§ **What this task involves**:
Each line from the start of the data below through the one containing "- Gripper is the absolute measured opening" must be reproduced exactly.

§ **Extracted material**:

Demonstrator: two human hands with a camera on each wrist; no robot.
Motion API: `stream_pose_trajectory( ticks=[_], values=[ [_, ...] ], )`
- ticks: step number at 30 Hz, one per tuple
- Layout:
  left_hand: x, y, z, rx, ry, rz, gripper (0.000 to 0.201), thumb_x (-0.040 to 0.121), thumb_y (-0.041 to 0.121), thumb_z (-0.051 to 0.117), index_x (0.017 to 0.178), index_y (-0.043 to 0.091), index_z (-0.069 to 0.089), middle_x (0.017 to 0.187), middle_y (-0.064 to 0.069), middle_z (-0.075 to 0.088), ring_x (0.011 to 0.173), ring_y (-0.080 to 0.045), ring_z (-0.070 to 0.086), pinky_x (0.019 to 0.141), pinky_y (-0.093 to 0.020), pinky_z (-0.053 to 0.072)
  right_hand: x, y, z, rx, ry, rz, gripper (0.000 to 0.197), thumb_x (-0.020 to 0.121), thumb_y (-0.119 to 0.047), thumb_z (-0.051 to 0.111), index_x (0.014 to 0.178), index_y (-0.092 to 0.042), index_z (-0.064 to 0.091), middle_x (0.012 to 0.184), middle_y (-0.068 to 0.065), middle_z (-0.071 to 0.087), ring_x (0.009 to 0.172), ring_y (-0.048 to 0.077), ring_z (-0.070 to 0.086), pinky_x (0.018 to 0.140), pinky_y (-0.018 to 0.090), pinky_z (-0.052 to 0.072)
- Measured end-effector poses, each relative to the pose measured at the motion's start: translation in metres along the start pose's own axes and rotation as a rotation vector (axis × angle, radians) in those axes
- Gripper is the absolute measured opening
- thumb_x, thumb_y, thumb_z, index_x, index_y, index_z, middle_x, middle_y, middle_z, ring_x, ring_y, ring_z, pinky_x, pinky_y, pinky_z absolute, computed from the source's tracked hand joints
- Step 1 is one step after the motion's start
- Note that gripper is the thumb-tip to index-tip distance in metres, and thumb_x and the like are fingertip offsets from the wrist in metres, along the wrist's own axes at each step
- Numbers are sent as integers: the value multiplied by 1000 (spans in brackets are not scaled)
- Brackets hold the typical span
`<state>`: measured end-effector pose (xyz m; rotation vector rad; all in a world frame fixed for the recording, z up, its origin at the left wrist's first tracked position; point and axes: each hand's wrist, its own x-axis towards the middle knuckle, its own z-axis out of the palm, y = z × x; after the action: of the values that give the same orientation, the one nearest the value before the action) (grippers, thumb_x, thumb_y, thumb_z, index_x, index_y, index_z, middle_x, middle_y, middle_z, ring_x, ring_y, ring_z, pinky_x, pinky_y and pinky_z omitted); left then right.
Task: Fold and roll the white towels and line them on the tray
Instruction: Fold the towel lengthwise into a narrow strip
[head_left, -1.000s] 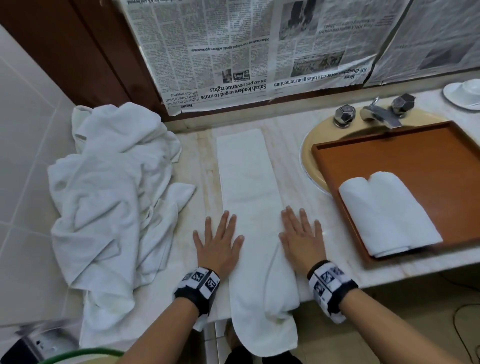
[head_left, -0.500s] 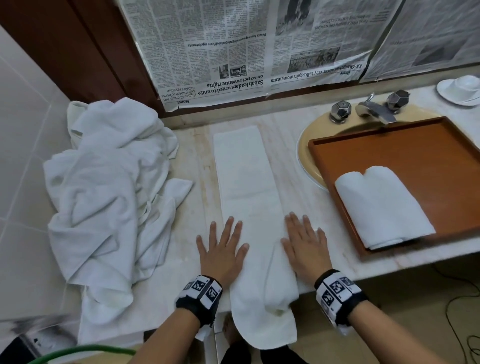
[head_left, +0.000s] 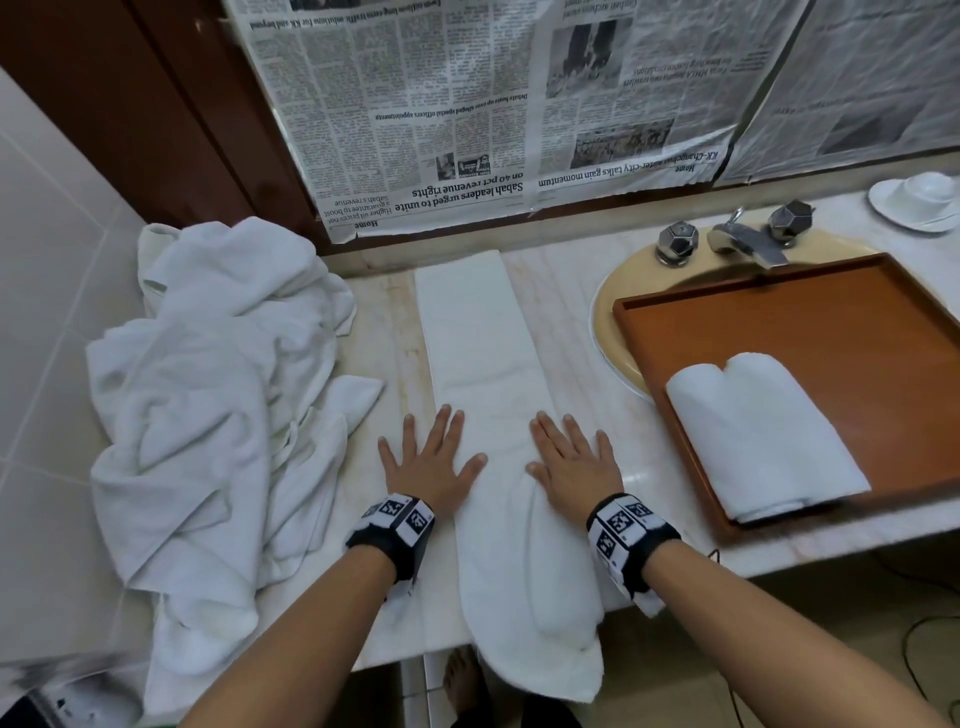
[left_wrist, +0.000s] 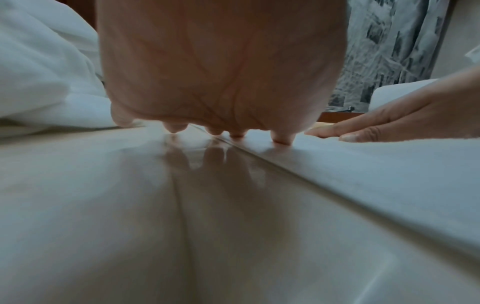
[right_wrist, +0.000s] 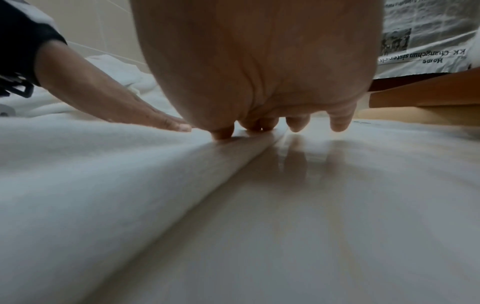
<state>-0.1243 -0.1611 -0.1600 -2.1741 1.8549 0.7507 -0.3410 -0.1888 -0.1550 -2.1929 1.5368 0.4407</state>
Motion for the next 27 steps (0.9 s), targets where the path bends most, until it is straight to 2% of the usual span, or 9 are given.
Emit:
stream_pose_trajectory(
  ticks=[5, 9, 12, 14, 15, 19, 22, 25, 27],
  values=[
    [46, 2, -33, -29, -34, -18, 75, 93, 75, 16, 153, 43, -15, 159, 23, -24, 150, -29, -21, 115, -63, -13, 48, 1, -27, 8, 36, 18, 58, 106, -45, 13, 156, -29, -9, 162, -15, -18, 151, 18, -12, 119, 52, -1],
    [51, 5, -42, -131, 28, 2, 69, 98, 64, 27, 157, 40, -1, 163, 22, -13, 152, -28, -12, 117, -63, -4, 49, -1, -36, 81, 165, -12, 58, 105, -42, 19, 158, -22, 2, 165, -9, -6, 152, 16, -7, 120, 47, 1],
    [23, 7, -28, -136, 58, 49, 68, 99, 62, 33, 157, 41, 5, 164, 21, -9, 152, -26, -9, 118, -62, 0, 20, -7, -17, 47, 132, -119, 74, 91, -58, -4, 158, -26, 1, 164, -13, -6, 151, 13, -8, 120, 46, -1],
    [3, 7, -12, -110, 32, 68, 67, 98, 63, 32, 156, 43, 4, 163, 22, -9, 152, -24, -11, 117, -61, -1, 5, -6, -2, 5, 70, -147, 84, 79, -59, -18, 157, -29, -4, 163, -16, -12, 151, 13, -12, 119, 48, -3],
    [-4, 6, -4, -93, 16, 69, 67, 98, 64, 30, 156, 44, 2, 163, 23, -11, 152, -23, -12, 117, -61, -2, 2, -2, 3, 1, 58, -137, 83, 80, -58, -19, 157, -31, -6, 162, -17, -15, 150, 13, -13, 119, 48, -3],
    [-4, -4, 8, -60, 32, 63, 69, 97, 68, 25, 155, 45, -4, 160, 27, -16, 151, -21, -16, 118, -61, -4, -2, 22, 5, 7, 87, 9, 55, 105, -45, 7, 156, -32, -8, 161, -19, -16, 151, 16, -11, 119, 50, 1],
    [-1, -3, 8, -82, 48, 48, 69, 97, 68, 24, 155, 44, -4, 160, 27, -15, 151, -21, -16, 117, -61, -5, -12, 24, 2, 26, 144, 58, 54, 106, -38, 15, 158, -26, 1, 164, -12, -6, 152, 18, -6, 121, 50, 3],
    [3, 2, 10, -81, 62, 19, 67, 97, 68, 21, 154, 45, -7, 160, 28, -16, 151, -22, -17, 116, -62, -6, -28, 6, 8, 47, 148, -79, 67, 95, -48, -1, 158, -25, 7, 165, -11, -1, 152, 15, -4, 120, 47, 3],
    [10, 3, 6, -79, 66, -1, 67, 97, 68, 18, 154, 45, -9, 159, 29, -18, 151, -24, -17, 116, -63, -7, -29, 0, 15, 13, 94, -127, 79, 84, -52, -11, 158, -27, 3, 164, -14, -5, 152, 13, -5, 120, 47, 2]
  ],
)
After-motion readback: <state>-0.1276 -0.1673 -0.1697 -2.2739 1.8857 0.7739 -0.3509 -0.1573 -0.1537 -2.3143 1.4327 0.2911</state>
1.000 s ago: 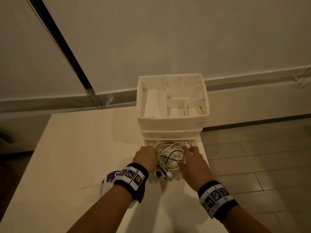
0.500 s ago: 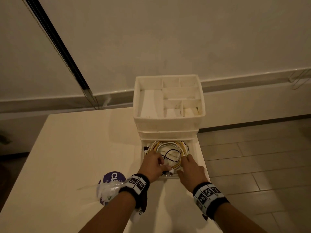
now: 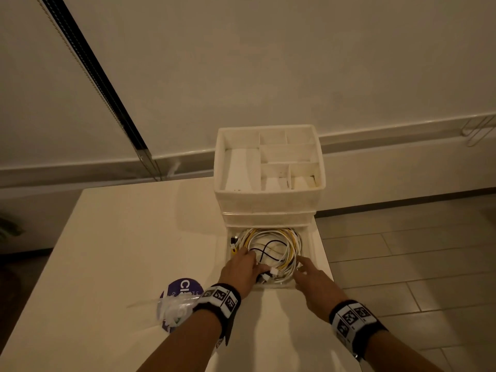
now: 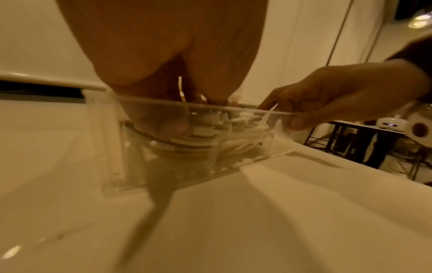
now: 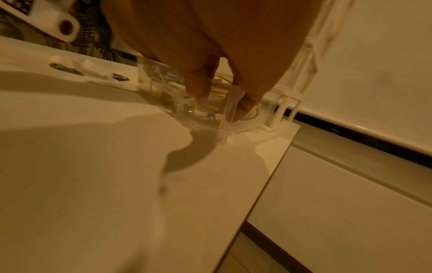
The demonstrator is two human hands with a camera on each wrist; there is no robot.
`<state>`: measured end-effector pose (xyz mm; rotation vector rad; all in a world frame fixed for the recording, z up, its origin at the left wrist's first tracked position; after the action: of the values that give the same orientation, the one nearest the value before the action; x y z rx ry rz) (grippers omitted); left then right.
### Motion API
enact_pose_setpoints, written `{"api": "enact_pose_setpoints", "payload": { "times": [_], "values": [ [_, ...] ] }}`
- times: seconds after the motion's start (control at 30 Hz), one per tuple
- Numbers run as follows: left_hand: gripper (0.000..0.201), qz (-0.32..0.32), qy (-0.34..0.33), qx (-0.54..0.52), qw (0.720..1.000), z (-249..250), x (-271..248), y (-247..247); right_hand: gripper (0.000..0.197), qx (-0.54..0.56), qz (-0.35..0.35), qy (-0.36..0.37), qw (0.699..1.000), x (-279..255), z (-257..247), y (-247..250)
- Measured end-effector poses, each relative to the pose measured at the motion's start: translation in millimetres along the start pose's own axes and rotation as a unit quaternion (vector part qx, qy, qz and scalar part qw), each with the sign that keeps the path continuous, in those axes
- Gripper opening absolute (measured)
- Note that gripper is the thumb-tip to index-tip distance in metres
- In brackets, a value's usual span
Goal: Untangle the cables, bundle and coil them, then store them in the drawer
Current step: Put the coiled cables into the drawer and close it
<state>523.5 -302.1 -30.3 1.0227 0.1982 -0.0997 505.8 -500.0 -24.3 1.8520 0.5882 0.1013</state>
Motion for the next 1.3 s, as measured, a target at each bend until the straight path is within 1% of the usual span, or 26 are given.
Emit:
{"api": "enact_pose_setpoints", "payload": {
  "times": [0.1,0.17,0.27,0.37,0.47,0.53,0.6,0.63,0.7,0.77,0.83,0.9,0.97,1.0,1.03,1.07,1.13,1.2,1.23,1.27,1.3],
  "values": [
    [0.032,-0.019,-0.006,0.009,1.0,1,-6,-4,0.023,-0.003,-0.005,0.015,1.0,3,6,3],
    [0.033,-0.025,-0.026,0.002,0.999,3,-9,-3,0.02,-0.007,-0.003,0.015,1.0,4,9,2],
    [0.038,-0.043,-0.075,-0.007,0.996,-3,-21,0,0.019,-0.008,0.002,0.013,1.0,4,9,0],
    [0.044,-0.049,-0.134,0.037,0.989,-12,-38,-4,0.016,-0.019,0.007,0.011,1.0,3,6,-3],
    [0.05,-0.024,-0.168,0.106,0.98,-12,-45,-13,0.016,-0.012,0.012,0.006,1.0,3,5,-5],
    [0.043,0.012,-0.209,0.15,0.966,-11,-44,-18,0.019,-0.012,0.021,0.006,1.0,2,5,-6],
    [0.037,0.04,-0.256,0.14,0.956,-12,-46,-21,0.028,0.01,0.034,-0.002,0.999,1,5,-6],
    [0.04,0.048,-0.269,0.12,0.955,-13,-48,-23,0.035,0.025,0.04,-0.006,0.999,0,5,-7],
    [0.044,0.063,-0.256,0.09,0.96,-15,-51,-24,0.054,0.036,0.041,-0.01,0.998,0,4,-9],
    [0.037,0.065,-0.234,0.061,0.968,-14,-51,-25,0.068,0.022,0.04,-0.008,0.999,0,3,-13],
    [0.031,0.065,-0.231,0.066,0.969,-13,-48,-26,0.068,0.006,0.033,-0.011,0.999,-1,2,-15],
    [0.029,0.054,-0.223,0.097,0.968,-10,-47,-23,0.065,-0.003,0.03,-0.02,0.999,-2,3,-14],
    [0.022,0.049,-0.198,0.143,0.968,-5,-47,-13,0.066,-0.023,0.031,-0.013,0.999,-3,4,-15],
    [0.016,0.044,-0.185,0.149,0.97,-4,-49,-9,0.065,-0.033,0.032,-0.008,0.999,-4,3,-14],
    [0.017,0.033,-0.172,0.14,0.974,-6,-50,-6,0.063,-0.037,0.036,-0.004,0.999,-5,2,-12],
    [0.025,0.017,-0.158,0.117,0.98,-8,-50,-2,0.061,-0.033,0.046,0.003,0.998,-5,1,-8],
    [0.034,0.016,-0.163,0.068,0.984,-13,-52,10,0.065,0.018,0.084,0.022,0.996,-6,4,4],
    [0.03,0.047,-0.173,-0.024,0.984,-17,-54,31,0.076,0.104,0.104,0.029,0.989,-6,12,21],
    [0.024,0.078,-0.167,-0.067,0.981,-21,-55,43,0.082,0.137,0.103,0.024,0.985,-5,19,29],
    [0.013,0.118,-0.148,-0.102,0.977,-26,-53,56,0.088,0.17,0.092,0.009,0.981,-1,25,37],
    [0.008,0.154,-0.118,-0.138,0.971,-36,-50,66,0.093,0.213,0.076,-0.022,0.974,5,32,46]
  ]
}}
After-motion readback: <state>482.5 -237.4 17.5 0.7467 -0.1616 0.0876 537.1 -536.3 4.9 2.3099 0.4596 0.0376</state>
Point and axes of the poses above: each hand's wrist, its own x-axis towards the middle knuckle, its own y-axis out of the back of the hand, z = x × y, the point moved 3 cm from there along x, towards the middle knuckle, and after that the axes turned 6 degrees about z, right-handed, at the moved point
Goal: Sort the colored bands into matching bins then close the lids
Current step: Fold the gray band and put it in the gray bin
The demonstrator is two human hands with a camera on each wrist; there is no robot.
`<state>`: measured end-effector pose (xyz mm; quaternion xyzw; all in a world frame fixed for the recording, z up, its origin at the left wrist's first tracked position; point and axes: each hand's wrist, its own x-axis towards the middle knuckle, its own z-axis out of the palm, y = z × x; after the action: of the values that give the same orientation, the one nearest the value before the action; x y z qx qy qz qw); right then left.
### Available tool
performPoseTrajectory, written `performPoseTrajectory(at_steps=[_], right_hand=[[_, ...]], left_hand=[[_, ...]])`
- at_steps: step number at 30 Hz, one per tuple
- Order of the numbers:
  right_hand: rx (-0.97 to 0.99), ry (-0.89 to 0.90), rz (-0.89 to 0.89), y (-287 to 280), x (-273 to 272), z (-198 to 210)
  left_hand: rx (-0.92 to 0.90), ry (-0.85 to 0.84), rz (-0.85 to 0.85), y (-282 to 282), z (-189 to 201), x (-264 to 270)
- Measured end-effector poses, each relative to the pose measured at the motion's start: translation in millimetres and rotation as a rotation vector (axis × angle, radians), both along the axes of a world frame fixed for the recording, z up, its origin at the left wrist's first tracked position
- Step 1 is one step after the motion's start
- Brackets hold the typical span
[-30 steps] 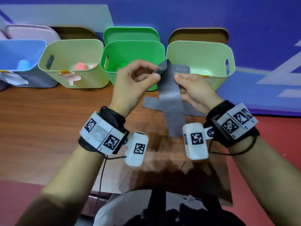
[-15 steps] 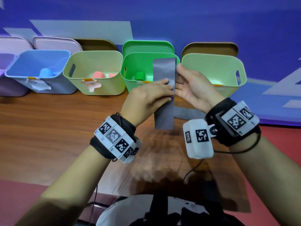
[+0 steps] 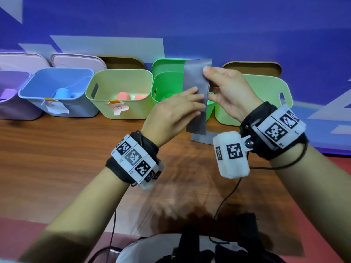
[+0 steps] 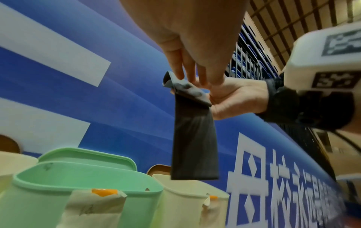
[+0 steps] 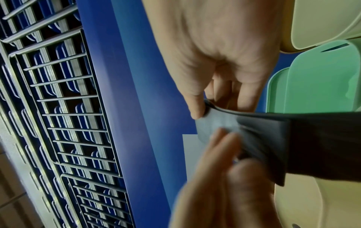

§ **Solution to the exercise**:
Demonstrator: two human hands with a camera on each wrist; no robot.
Motion API: `stream_pose_trajectory( ticks=[_], values=[ [_, ...] ], )`
- ticks: step number at 30 Hz, one per tuple
- Layout:
  left_hand: x, y, z, rx, ry, rz, gripper (0.000 to 0.201), thumb_x (-0.040 to 0.121), thumb_y (-0.041 to 0.121), thumb_z (-0.051 to 0.117), index_x (0.017 to 0.178), index_y (-0.043 to 0.091), index_z (-0.069 to 0.089), middle_x (0.017 to 0.187), middle_y (-0.064 to 0.069), middle_z (-0.075 to 0.088), ring_x (0.011 to 0.173), ring_y (-0.080 to 0.045), ring_z (-0.070 to 0.086), pinky_x (0.019 to 0.141), pinky_y (-0.093 to 0.020), pinky_z (-0.053 to 0.072)
  right_hand: x, y, z, rx, ry, rz, gripper (0.000 to 0.197), thumb_x (-0.020 to 0.121), thumb_y (-0.119 to 0.047), thumb_z (-0.051 to 0.111), index_x (0.014 to 0.178), index_y (-0.092 to 0.042), index_z (-0.064 to 0.091), middle_x (0.012 to 0.184), middle_y (-0.068 to 0.065), middle_z (-0.071 to 0.087), ring_x (0.009 to 0.172), ring_y (-0.048 to 0.077), ring_z (-0.070 to 0.086), pinky_x (0.018 to 0.140), pinky_y (-0.018 to 0.090), pinky_z (-0.052 to 0.072)
- Measured end-effector poses, each relative to the pose measured at the motion's start: translation in metres along the start pose's own axes and rotation as a rotation vector (axis × angle, radians) in those axes
- Gripper is the absolute measured opening

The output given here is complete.